Thirdly, cutting a new route through the midlands is unnecessary and sub-optimal—the real value lies in connecting the west of Northern Ireland to the main Belfast-Dublin line at Portadown and radically improving this line, as part of what is currently recognised by the EU as a section of a major transport corridor from Belfast-Cork (itself proposed for a high-speed upgrade only last week by the BBC’s Joe Lynam).

Addressing the Derry-Portadown gap is already partly feasible: the 12 miles of what is now the downgraded B34 at the end of the M1 to Ballygawley becomes available for conversion to rail following the A4 dual carriageway upgrade completed in 2010 (not to mention large sections of the old GNR rail route).

Fourthly, the real impetus for developing railway links in Ireland should be made around freight first, passengers second. Despite the endless discussion of how Brexit would affect every aspect of Irish life via logistics, the point that practically none of Ireland’s freight is currently carried by rail seemed to go unmade.

Had a significant portion of the island’s goods been transported via rail rather than by road, the question of border traffic-jams and countless checks might not have seemed so intractable. International rail freight currently crisscrosses customs borders In Europe with relative efficiency, sometimes non-stop. Intermodal loading technologies and modern port infrastructure make rail freight far more efficient than more senior readers might remember was the case beside Belfast’s Adelaide stop up until the 1990s.

Still, today not a single tonne of freight is shifted by rail in Northern Ireland and Iarnród Éireann’s current involvement in freight is only marginally higher, and unlikely to change considering the enormous cost of the road-based logistics panacea represented by Dublin’s Port Tunnel. If you wanted a solution to crammed, unsafe roads, rail freight in ports at Belfast, Dublin, and Rosslare would be a good place to start.

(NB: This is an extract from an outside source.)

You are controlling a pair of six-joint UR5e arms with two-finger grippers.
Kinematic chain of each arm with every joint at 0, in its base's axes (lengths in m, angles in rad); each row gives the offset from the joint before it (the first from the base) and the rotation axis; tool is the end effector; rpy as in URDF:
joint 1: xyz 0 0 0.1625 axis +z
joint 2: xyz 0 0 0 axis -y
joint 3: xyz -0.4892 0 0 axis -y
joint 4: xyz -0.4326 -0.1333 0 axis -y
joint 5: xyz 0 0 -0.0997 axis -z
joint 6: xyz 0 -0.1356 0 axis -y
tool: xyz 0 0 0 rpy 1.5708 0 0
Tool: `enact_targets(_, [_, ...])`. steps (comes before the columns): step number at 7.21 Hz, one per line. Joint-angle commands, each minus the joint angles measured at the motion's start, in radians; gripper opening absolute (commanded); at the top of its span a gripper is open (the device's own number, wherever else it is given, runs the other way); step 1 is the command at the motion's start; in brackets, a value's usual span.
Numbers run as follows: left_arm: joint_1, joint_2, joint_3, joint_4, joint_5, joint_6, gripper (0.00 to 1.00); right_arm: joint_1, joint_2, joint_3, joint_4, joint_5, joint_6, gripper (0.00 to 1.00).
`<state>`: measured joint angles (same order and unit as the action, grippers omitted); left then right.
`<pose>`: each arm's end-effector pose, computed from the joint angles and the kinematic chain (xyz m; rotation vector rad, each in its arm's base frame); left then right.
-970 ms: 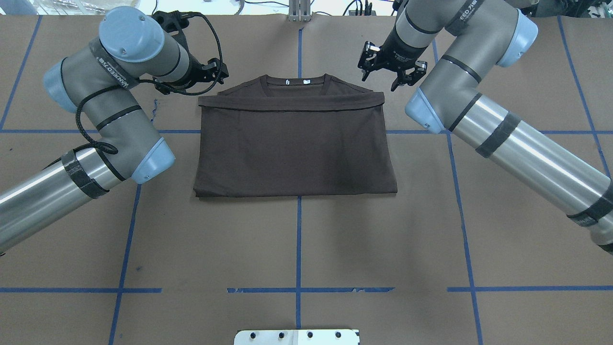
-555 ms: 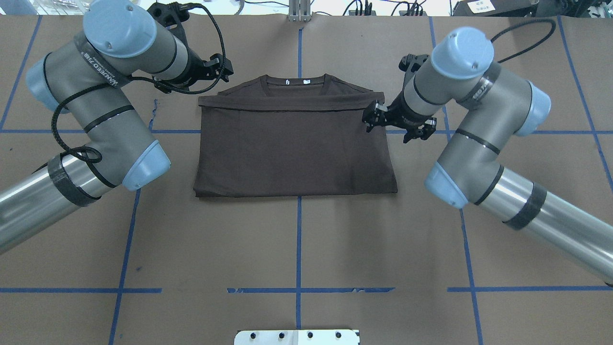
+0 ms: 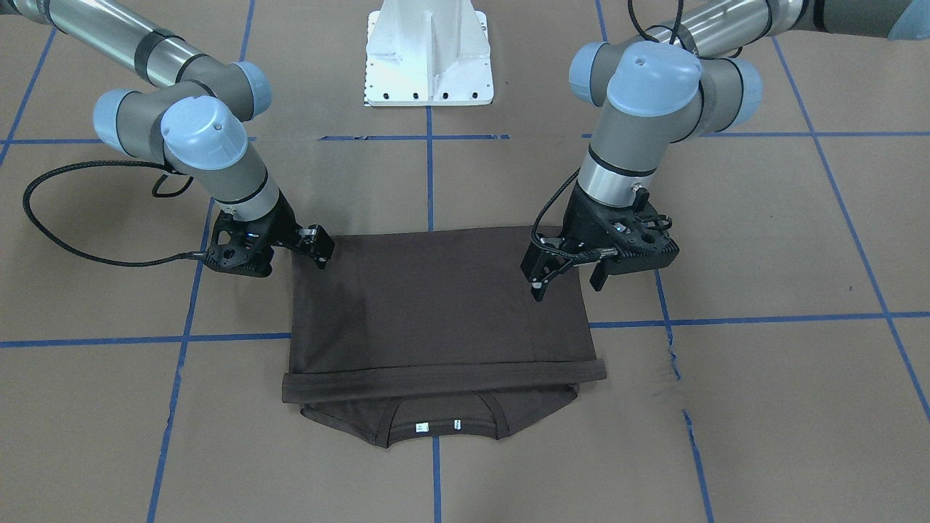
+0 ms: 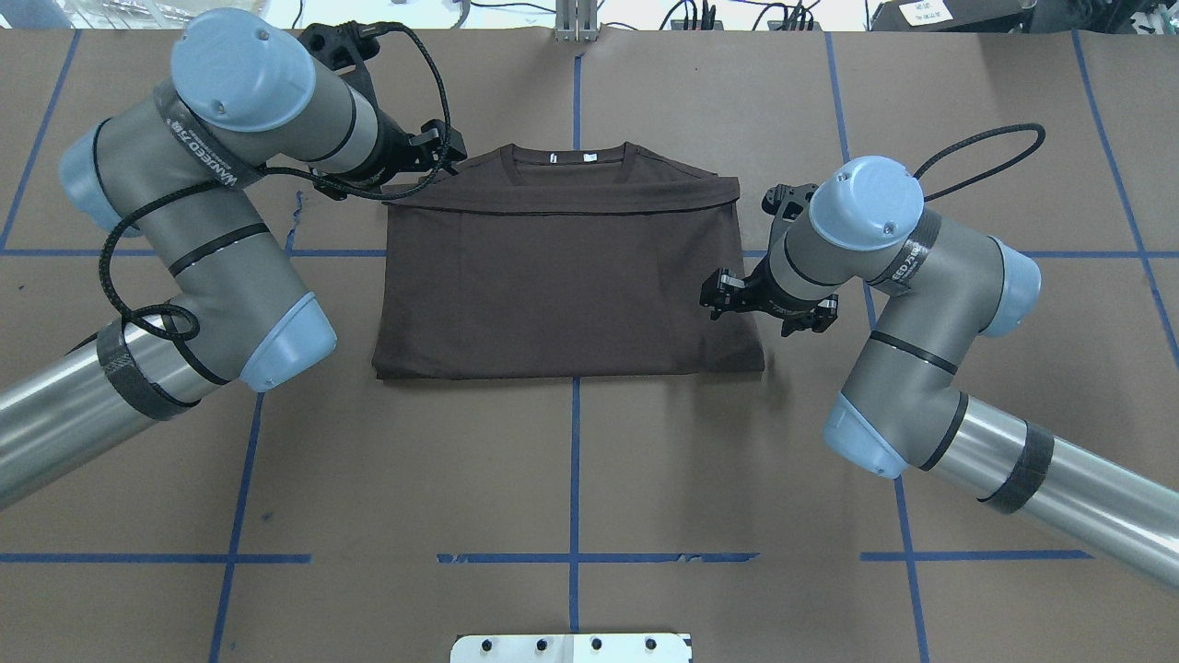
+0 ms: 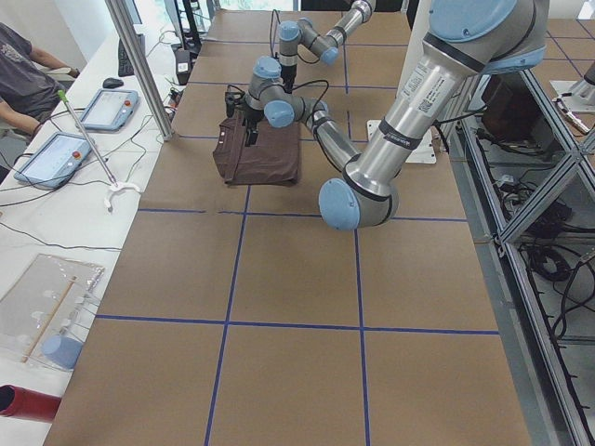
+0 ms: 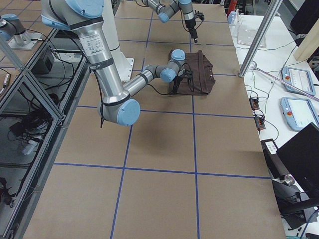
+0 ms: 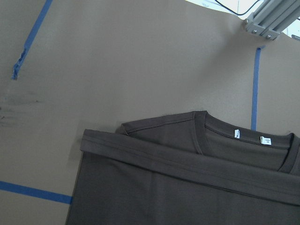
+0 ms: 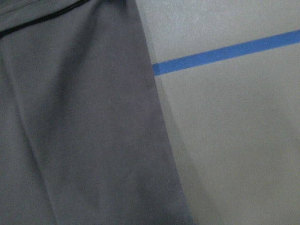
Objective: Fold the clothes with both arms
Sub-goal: 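Move the right gripper down to the shirt's side edge and grasp it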
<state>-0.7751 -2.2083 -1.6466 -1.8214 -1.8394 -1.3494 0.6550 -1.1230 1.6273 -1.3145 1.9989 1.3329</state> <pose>0.4909 -0.6171 0.2652 0.2418 0.9653 -0.3782 -0.5462 -0.5166 0.4151 -0.0440 -0.8521 0.2288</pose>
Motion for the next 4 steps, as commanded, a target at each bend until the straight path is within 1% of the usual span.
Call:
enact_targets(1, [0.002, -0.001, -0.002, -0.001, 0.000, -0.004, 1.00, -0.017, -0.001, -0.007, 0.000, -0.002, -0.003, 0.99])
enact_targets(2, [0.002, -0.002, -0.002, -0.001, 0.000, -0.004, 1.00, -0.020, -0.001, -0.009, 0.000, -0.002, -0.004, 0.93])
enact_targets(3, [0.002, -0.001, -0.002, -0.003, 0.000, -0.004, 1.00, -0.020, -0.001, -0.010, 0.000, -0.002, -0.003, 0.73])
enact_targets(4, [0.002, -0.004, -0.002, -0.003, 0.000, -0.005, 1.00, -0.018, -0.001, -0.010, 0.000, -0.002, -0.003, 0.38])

Last, and certainly not least, the environmental weaknesses of current road-based infrastructure planning in both jurisdictions could be substantially addressed by extending the railway line from Portadown to Derry for both passengers and freight. The 120km of track (all in NI) needed would be a snip against the public sector gains from industry use and the alternative environmental and financial costs of endless roadbuilding and road-based haulage.

The first high court ruling based on the Paris Agreement shelved Heathrow’s third runway on the basis of its inevitable contribution to further carbon emissions and therefore climate change. This ruling’s relevance to road expansion projects such as the A5 WTC, Narrow Water, and the York St Interchange should not be overlooked by any responsible Minister of Infrastructure.

The New Decade, New Approach funding deficit foolishly signed up to by the political parties of the Executive occurs as Translink is vulnerable to collapse. As far-out as an expansion of the railway network might sound, it won’t sound quite as deranged as sacrificing public transport for (potentially illegal) spendthrift road-building in a time of climate crisis.

In any case, in a rhetorical world of bridges to Scotland and digital customs borders, it’s best to keep serious infrastructural ideas proportionate so as to maximise their chances of being taken seriously, even if it does disappoint would-be rail enthusiasts in Clones or Virginia.